Have you ever asked yourself whether the favorite song you're listening to, the cafe you just checked into, or the style you're currently into really reflect your true preferences, or are they simply fed and staged by an "algorithm" to make you feel that way?
In an era where social media is highly sophisticated, platforms collect our behavior data every second to create feeds that attract us to scroll longer, often boxing in our preferences without us realizing it and making us forget what our true chosen tastes in life really are.
If you start feeling that your life on screen is becoming repetitive and monotonous, this is a good moment to "file for divorce" from the algorithm and rediscover yourself.

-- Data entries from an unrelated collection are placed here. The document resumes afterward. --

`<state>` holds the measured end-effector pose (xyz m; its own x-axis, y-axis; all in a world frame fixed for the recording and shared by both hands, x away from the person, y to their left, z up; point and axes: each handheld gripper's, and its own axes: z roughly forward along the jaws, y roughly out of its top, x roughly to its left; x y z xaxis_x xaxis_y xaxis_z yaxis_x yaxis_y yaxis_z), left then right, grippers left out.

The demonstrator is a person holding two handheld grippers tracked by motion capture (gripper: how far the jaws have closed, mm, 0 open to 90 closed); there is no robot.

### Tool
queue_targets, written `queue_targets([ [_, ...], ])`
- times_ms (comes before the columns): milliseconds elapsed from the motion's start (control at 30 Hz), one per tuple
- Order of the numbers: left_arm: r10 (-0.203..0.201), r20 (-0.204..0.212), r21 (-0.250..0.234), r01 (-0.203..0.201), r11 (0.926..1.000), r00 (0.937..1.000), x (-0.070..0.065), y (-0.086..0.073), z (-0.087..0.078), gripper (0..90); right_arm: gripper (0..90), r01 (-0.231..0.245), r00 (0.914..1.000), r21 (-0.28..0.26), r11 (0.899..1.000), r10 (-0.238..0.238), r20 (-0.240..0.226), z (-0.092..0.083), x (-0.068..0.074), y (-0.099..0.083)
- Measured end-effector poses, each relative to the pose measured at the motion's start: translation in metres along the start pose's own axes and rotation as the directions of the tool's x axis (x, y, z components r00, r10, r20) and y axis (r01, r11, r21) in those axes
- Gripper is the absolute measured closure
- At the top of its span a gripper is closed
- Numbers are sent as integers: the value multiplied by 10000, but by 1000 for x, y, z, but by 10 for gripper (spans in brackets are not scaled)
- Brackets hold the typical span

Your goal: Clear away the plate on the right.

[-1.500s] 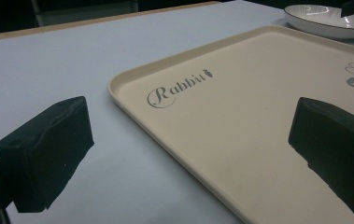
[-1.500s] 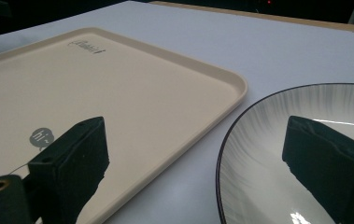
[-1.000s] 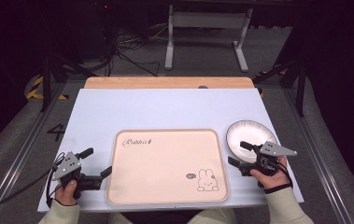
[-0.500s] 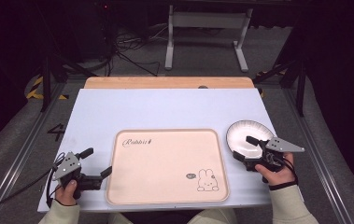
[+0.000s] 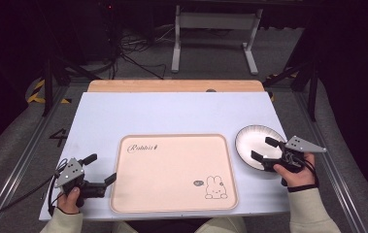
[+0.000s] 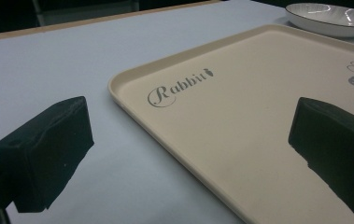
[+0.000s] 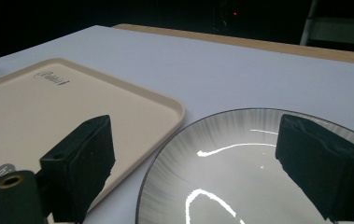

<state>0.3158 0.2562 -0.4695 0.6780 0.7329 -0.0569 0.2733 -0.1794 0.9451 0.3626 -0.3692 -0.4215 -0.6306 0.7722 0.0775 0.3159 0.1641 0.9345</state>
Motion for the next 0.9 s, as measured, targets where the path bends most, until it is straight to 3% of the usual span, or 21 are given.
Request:
queue_targets([
  [533, -39, -42, 49, 39, 10000, 10000, 0, 0, 0, 3, 149, -404, 9976, 137, 9991, 396, 571, -8, -29, 4],
  [633, -43, -39, 34, 44, 10000, 10000, 0, 0, 0, 3, 152, -831, 9937, -253, 9962, 847, 733, -11, -38, -1],
  [900, -4, -42, 43, 4, 10000, 10000, 0, 0, 0, 3, 176, -940, 9864, -319, 9951, 974, 1324, -19, -50, -4],
])
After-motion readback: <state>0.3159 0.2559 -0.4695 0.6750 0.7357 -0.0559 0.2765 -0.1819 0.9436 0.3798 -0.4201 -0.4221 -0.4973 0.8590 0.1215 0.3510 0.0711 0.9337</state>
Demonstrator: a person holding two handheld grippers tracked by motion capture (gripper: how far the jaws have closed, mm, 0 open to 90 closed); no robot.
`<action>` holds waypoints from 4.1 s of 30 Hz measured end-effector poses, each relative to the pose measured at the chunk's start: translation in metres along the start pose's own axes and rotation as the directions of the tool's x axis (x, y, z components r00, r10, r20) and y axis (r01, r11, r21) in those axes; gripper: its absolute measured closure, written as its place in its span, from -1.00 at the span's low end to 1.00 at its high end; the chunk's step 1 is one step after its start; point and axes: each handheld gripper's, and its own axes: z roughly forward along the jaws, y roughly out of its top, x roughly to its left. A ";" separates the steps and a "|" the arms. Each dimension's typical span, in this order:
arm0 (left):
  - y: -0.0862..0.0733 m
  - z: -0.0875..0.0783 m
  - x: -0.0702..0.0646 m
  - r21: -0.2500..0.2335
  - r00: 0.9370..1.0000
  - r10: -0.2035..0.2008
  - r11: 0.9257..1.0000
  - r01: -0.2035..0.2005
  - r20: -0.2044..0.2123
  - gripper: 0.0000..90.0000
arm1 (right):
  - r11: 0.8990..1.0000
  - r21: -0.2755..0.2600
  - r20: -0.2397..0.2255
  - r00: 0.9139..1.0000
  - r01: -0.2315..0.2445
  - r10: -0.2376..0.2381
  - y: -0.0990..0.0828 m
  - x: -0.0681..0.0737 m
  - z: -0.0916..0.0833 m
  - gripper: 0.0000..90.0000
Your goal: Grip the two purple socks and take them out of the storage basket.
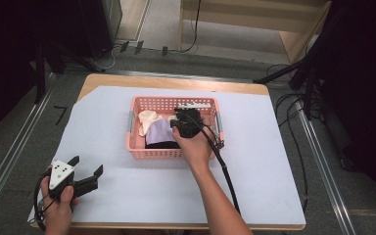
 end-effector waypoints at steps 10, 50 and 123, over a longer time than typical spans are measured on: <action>0.000 0.000 0.000 -0.002 1.000 0.002 1.000 -0.002 -0.001 -0.67 | 0.997 0.066 0.007 0.999 0.043 -0.043 -0.007 0.007 0.022 0.18; 0.000 0.000 0.000 0.003 1.000 0.005 1.000 -0.005 0.000 -0.67 | 0.956 -0.265 -0.004 0.991 0.125 -0.130 0.016 0.011 -0.030 0.96; 0.000 0.001 -0.002 0.004 1.000 0.015 1.000 -0.015 -0.009 -0.67 | 0.988 -0.104 0.213 0.973 0.117 -0.093 -0.032 -0.073 -0.050 0.69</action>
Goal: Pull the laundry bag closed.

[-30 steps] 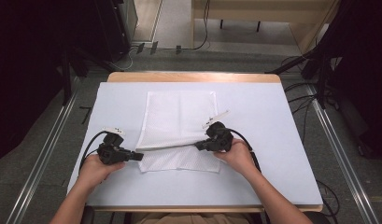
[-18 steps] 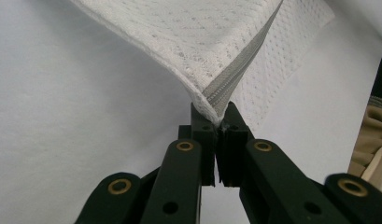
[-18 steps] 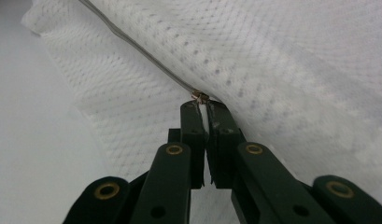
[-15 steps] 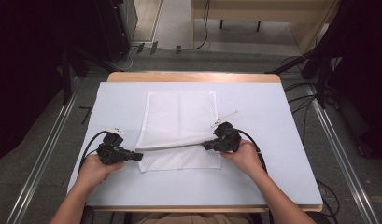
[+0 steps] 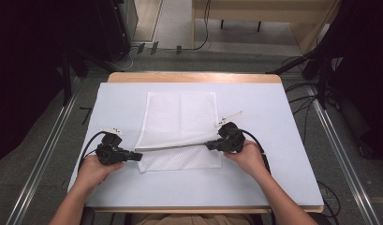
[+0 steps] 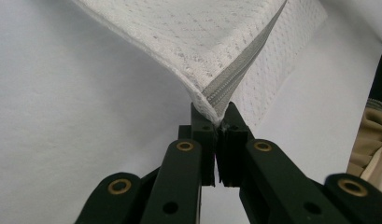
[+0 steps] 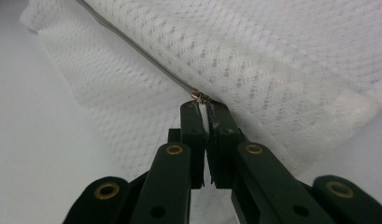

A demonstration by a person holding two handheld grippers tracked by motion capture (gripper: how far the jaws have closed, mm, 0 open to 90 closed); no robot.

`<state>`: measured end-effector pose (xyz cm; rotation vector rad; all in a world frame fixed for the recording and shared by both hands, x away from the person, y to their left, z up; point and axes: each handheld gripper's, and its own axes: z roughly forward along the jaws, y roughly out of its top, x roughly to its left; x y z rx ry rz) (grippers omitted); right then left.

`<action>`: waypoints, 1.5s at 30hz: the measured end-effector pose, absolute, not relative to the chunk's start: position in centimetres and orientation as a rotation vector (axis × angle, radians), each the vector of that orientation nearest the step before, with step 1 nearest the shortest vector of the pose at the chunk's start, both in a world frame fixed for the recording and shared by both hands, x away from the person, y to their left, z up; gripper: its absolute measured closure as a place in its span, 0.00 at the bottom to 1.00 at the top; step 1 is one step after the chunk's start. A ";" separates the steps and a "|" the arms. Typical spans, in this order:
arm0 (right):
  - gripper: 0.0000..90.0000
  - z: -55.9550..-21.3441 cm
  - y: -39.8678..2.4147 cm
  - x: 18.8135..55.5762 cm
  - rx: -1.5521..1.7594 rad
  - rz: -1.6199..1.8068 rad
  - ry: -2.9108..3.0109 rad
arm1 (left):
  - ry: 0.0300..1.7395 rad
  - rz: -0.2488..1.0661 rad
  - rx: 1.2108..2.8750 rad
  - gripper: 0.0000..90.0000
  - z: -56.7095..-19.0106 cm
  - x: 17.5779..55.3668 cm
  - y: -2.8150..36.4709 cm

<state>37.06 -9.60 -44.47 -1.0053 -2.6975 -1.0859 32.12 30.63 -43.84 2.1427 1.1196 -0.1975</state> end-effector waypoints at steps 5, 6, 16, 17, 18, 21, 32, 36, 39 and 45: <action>0.98 -44.4 -9.9 36.9 -1.007 -1.082 -2.700 | 1.120 -0.195 2.145 0.98 -43.8 32.1 30.7; 0.98 -44.4 -10.0 36.9 -1.005 -1.086 -2.706 | 1.121 -0.197 2.144 0.98 -43.8 32.1 30.7; 0.98 -43.8 -11.3 36.7 -1.031 -1.103 -2.693 | 1.129 -0.204 2.132 0.98 -43.8 32.1 31.0; 0.98 -43.9 -11.5 36.8 -1.026 -1.110 -2.695 | 1.126 -0.217 2.132 0.98 -43.8 32.2 31.1; 0.98 -43.9 -11.6 36.8 -1.034 -1.104 -2.679 | 1.126 -0.201 2.135 0.98 -43.8 32.1 31.0; 0.98 -43.9 -11.7 36.6 -1.033 -1.089 -2.694 | 1.126 -0.203 2.144 0.98 -43.8 32.2 30.9; 0.96 -44.0 -10.9 36.1 -1.017 -1.126 -2.717 | 1.142 -0.164 2.123 0.90 -44.0 32.3 31.7; 0.94 -44.1 -10.9 36.2 -1.022 -1.132 -2.714 | 1.140 -0.156 2.107 0.81 -43.9 32.5 31.7; 0.86 -44.1 -10.9 36.1 -1.021 -1.150 -2.715 | 1.130 -0.156 2.093 0.72 -43.9 32.6 31.6; 0.59 -44.0 -10.9 36.0 -1.048 -1.229 -2.735 | 1.125 -0.096 2.070 0.54 -43.7 32.8 31.8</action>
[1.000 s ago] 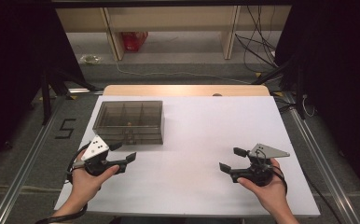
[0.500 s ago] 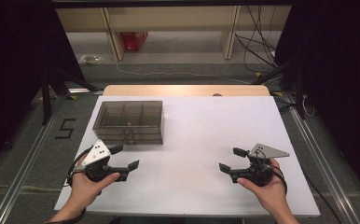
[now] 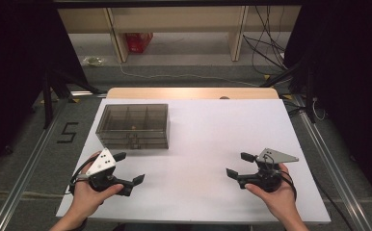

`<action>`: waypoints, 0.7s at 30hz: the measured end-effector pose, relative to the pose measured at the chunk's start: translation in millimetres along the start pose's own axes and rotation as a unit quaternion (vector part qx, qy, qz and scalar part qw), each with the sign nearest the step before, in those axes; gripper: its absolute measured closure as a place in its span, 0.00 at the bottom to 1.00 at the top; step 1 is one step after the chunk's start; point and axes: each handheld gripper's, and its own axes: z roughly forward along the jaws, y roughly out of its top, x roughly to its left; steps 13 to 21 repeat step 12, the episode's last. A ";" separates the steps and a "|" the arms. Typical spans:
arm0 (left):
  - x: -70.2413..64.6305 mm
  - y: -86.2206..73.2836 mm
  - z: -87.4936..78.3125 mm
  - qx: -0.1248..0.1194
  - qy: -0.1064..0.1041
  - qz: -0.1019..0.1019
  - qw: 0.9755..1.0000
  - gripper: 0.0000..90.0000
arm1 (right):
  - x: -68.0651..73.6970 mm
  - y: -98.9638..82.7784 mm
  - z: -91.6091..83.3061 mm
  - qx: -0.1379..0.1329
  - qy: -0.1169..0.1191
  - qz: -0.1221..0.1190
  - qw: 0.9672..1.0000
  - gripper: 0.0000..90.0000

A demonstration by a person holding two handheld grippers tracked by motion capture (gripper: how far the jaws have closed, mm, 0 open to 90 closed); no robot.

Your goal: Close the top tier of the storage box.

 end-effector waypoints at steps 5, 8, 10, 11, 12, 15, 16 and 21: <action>-0.8 -0.8 2.1 0.005 0.002 0.004 1.000 0.00 | 0.2 0.1 -0.1 0.000 0.000 -0.001 1.000 0.18; -0.1 -0.9 2.1 0.006 0.005 0.004 1.000 0.00 | 0.0 0.0 0.0 0.000 0.000 0.000 1.000 0.18; -0.2 -0.8 2.7 0.007 0.005 0.003 1.000 0.00 | 0.1 0.0 -0.1 0.000 0.000 -0.001 1.000 0.18; -0.3 -0.9 3.0 0.007 0.004 0.004 1.000 0.00 | 0.1 -0.1 0.0 0.000 0.000 -0.001 1.000 0.18; -0.4 -1.0 3.3 0.008 0.005 0.004 1.000 0.00 | -0.1 -0.2 0.0 0.000 0.000 0.000 1.000 0.18; -0.4 -1.0 3.3 0.008 0.005 0.004 1.000 0.00 | -0.1 -0.2 0.0 0.000 0.000 0.000 1.000 0.18; -0.4 -1.0 3.3 0.008 0.005 0.004 1.000 0.00 | -0.1 -0.2 0.0 0.000 0.000 0.000 1.000 0.18; -0.4 -1.0 3.3 0.008 0.005 0.004 1.000 0.00 | -0.1 -0.2 0.0 0.000 0.000 0.000 1.000 0.18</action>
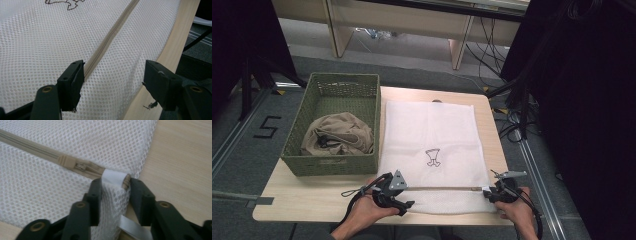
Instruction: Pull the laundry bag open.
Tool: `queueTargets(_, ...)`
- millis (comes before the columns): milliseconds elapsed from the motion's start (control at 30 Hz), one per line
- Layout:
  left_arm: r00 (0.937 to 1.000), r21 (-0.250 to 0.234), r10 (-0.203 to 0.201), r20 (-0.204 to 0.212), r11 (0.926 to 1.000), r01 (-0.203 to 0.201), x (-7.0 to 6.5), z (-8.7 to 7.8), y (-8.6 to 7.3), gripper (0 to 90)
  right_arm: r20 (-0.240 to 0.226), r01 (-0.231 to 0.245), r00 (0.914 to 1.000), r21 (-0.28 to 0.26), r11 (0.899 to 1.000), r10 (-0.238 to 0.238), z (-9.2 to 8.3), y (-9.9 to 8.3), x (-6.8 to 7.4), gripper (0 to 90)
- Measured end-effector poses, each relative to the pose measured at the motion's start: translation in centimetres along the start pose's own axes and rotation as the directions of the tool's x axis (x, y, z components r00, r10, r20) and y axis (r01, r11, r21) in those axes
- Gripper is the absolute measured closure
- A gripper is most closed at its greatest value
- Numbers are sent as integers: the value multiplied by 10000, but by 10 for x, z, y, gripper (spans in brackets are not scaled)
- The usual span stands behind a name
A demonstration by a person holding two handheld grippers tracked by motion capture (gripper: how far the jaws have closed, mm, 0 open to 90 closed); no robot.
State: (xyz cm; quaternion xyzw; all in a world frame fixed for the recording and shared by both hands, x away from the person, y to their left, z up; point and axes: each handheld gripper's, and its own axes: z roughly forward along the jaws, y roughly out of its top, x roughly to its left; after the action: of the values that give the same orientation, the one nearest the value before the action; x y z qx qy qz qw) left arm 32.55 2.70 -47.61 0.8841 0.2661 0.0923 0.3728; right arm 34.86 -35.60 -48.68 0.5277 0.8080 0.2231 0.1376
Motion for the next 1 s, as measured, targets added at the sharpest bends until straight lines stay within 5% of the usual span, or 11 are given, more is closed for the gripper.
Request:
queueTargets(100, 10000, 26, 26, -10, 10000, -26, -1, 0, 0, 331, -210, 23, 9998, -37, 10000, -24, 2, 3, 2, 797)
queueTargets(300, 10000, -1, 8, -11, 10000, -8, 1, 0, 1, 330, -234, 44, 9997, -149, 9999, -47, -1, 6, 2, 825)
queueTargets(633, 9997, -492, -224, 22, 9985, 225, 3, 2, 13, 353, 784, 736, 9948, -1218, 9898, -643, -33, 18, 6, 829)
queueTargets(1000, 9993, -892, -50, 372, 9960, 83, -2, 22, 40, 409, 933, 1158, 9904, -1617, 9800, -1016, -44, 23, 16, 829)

1. Clear your search history.
Begin the divorce by cutting off old ties. Try clearing your search history, deleting caches, or unfollowing pages and accounts you are not truly interested in. Doing this is like resetting the AI's brain, confusing the system and stopping it from sending the same framed content repeatedly.
2. Dare to press the "Not Interested" button.
Don't just be a passive receiver. Whenever the algorithm sends content you don't want to see, drama you don't care about, or ads trying to force on you, immediately press hide or not interested. This retrains the AI to learn your boundaries and respect your true preferences.
3. Shift from "consumer" to "explorer."
Stop relying on the For You or Recommended pages and take control yourself. Try searching for new topics you've never been interested in before, like historical documentaries, 70s jazz music, or unusual hobbies. Random searching will break algorithmic walls and open a new world for you to discover hidden tastes.
4. Return to an analog lifestyle and get lost sometimes.
The best way to disconnect from the digital world is to reconnect with reality. Try walking into an independent bookstore and pick a book with an unfamiliar cover, browse vinyl records, choose a restaurant without online reviews, or chat with strangers to exchange perspectives. Putting yourself in unpredictable environments will awaken your instincts and true preferences again.
Divorcing algorithms does not mean completely quitting social media but "reclaiming the right to choose," so technology becomes a tool serving us—not a master controlling our lives and tastes.